Remember the sabbath day and keep it holy. Six days you shall labor and do all your work, but the seventh day is a sabbath of the Eternal your God: you shall not do any work—you, your son or daughter, your male or female slave, or your cattle, or the stranger who is within your settlements. For in six days the Eternal made heaven and earth and sea, and all that is in them, and He rested on the seventh day; therefore the Eternal blessed the sabbath day and hallowed it. – Exodus 20:8-11

So here we are, 21st century Jews: we have to figure out what to do with this idea of Shabbat. Oddly enough, we are now back in an age when more and more people are forced to work 7 days a week, with demands coming hourly through email and smartphones.

It is a radical act to say, “No, I am going to make time and space in my life that I will use to BE instead of DO. I will use that time to make a genuine connection with people I love. I will use that time to become more truly myself. And yes, I will rest.”

It isn’t easy or profitable. It means hustling a little more to take the time off. And perhaps we will need to begin by carving out a little time, then gradually expanding it as we are able. That’s OK. The more Shabbat, the richer life can be; we have a lifetime to get there.

Ahad Ha’am, a great Hebrew essayist and cultural Zionist wrote:

More than Israel has kept the Sabbath, the Sabbath has kept Israel.

Shabbat is a taste of the world as it could be, a world in which there is no slavery, and in which every person is valued for who they are, not for what they can do. It is said that if enough Jews kept Shabbat, the world would be transformed.

I believe it.

What in the World is Shemini Atzeret?

Image: Stanford University Hillel students enjoying a meal in their sukkah, October 2009. (Stanford University Hillel, via JTA.org)

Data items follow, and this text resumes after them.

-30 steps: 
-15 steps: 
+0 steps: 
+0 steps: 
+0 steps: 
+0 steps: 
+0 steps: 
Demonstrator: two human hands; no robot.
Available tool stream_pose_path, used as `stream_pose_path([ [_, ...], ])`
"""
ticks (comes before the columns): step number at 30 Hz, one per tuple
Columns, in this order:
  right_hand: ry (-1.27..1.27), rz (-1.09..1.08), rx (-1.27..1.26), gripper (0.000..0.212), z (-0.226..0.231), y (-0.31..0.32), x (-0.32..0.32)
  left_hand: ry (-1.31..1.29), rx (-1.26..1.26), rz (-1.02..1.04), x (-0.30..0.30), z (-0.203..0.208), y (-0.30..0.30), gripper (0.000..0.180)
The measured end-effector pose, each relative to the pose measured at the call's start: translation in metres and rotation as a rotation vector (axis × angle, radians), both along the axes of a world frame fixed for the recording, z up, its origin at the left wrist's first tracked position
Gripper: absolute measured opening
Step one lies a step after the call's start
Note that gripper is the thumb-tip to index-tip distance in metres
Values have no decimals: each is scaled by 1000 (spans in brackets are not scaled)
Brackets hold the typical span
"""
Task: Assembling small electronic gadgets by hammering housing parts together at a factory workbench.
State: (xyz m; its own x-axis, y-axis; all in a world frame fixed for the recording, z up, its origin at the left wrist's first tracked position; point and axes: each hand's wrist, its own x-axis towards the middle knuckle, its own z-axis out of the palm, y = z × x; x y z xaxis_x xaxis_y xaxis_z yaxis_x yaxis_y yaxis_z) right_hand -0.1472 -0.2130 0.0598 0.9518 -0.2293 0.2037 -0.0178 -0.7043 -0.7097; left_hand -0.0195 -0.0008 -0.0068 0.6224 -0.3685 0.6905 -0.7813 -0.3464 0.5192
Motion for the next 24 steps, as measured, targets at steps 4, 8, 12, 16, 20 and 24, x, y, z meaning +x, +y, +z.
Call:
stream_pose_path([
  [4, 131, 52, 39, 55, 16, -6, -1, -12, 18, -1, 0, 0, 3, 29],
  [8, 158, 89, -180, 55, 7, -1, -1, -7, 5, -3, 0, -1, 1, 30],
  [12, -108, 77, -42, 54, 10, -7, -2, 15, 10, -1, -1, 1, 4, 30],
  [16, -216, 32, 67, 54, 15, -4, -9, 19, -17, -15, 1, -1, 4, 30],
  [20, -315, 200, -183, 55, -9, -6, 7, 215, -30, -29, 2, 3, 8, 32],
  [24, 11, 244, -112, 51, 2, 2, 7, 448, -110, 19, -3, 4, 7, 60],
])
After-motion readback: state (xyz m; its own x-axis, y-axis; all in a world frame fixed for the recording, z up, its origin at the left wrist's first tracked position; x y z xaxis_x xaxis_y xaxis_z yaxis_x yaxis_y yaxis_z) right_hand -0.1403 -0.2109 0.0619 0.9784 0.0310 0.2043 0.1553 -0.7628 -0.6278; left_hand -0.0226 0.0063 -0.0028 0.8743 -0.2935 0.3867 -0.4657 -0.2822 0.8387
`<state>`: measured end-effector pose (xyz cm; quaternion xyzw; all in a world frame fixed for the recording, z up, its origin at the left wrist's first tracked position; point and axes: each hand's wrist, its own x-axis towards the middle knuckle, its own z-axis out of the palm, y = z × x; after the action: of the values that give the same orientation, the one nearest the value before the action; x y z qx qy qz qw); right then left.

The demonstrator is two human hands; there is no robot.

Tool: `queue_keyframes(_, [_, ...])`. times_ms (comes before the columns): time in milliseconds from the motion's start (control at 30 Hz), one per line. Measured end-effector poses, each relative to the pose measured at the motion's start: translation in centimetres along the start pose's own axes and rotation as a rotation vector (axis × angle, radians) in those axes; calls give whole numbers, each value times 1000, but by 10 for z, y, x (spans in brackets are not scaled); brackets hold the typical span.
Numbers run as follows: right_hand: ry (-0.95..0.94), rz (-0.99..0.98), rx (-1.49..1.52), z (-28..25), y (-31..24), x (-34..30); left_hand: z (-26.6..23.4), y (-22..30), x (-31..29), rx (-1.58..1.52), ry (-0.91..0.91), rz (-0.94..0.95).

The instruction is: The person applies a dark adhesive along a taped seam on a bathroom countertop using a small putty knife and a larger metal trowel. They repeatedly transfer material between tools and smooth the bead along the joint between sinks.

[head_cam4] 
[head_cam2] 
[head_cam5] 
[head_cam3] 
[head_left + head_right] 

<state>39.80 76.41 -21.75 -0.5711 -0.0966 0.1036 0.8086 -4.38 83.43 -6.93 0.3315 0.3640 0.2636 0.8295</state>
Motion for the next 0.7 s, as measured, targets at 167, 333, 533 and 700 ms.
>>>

Shemini Atzeret means “Eighth Day of Assembly.”

It is mentioned in the Torah in Leviticus 23:39, “and on the eighth day [of Sukkot] there shall be a solemn rest.” This is a little complicated, because Sukkot has seven days. So what is the eighth day?

Think of Sukkot as a great party (because it is a great party, after all.) Ancient Jews called it “HaChag,” THE Holiday, because it was the most joyful holiday of the entire year. Now, think about the last great party you attended. Did you leave early, or find yourself staying long after the official ending?

Shemini Atzeret is one more day of rejoicing before the rains start and fall comes and things get cold and dark. In the Diaspora, for reasons I’ve discussed before, it goes on for two days, the second of which is Simchat Torah.

For a great take on the holiday read Rabbi David Evan Markus’ article on the JTA website, On Shemini Atzeret, Just Hang Out.

This year (5777, or 2016, if you insist) Shemini Atzeret starts on the evening of Sunday, Oct 23, continuing until sundown on Oct 24.

I hope you’ve had a great Sukkot! Enjoy one more day of fun!